TO DO: Copy out all lines from the material that contain the string "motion".

DATA SEGMENT:

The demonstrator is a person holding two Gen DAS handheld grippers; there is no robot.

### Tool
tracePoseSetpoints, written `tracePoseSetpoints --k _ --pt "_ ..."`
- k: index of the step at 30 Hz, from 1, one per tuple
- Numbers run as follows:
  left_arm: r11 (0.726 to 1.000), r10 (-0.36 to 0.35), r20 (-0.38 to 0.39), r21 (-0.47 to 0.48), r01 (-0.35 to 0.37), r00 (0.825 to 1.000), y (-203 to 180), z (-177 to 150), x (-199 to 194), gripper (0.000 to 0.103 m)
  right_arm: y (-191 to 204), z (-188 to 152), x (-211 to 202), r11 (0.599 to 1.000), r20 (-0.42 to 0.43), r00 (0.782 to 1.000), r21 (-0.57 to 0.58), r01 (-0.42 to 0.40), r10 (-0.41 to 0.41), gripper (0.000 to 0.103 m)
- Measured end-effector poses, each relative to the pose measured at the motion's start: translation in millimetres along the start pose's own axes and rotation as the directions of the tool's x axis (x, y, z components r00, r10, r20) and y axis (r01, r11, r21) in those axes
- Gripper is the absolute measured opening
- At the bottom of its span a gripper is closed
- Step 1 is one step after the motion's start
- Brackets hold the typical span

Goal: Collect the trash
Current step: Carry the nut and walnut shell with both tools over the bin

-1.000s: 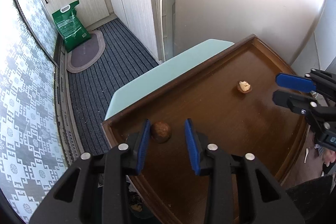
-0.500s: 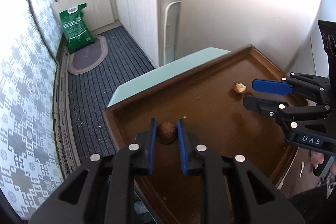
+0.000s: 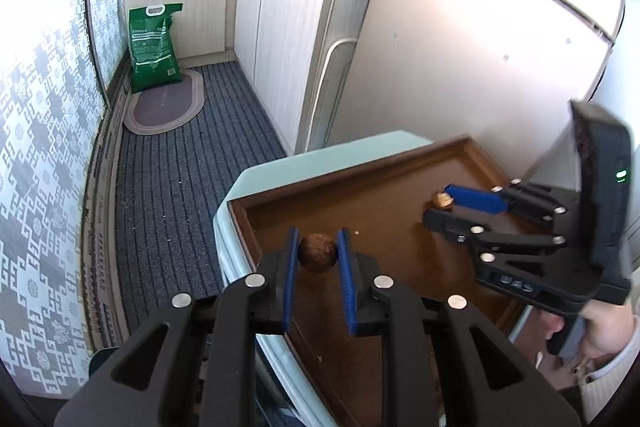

WRITTEN RESPONSE:
- Measured end-effector poses, each relative to the pose measured at the motion's start: translation in millimetres along the start pose's own axes and rotation as the directions of the tool's x axis (x, y, z components r00, r10, r20) and y axis (r01, r11, r21) in those axes
- Step 1 is one step after the motion's start

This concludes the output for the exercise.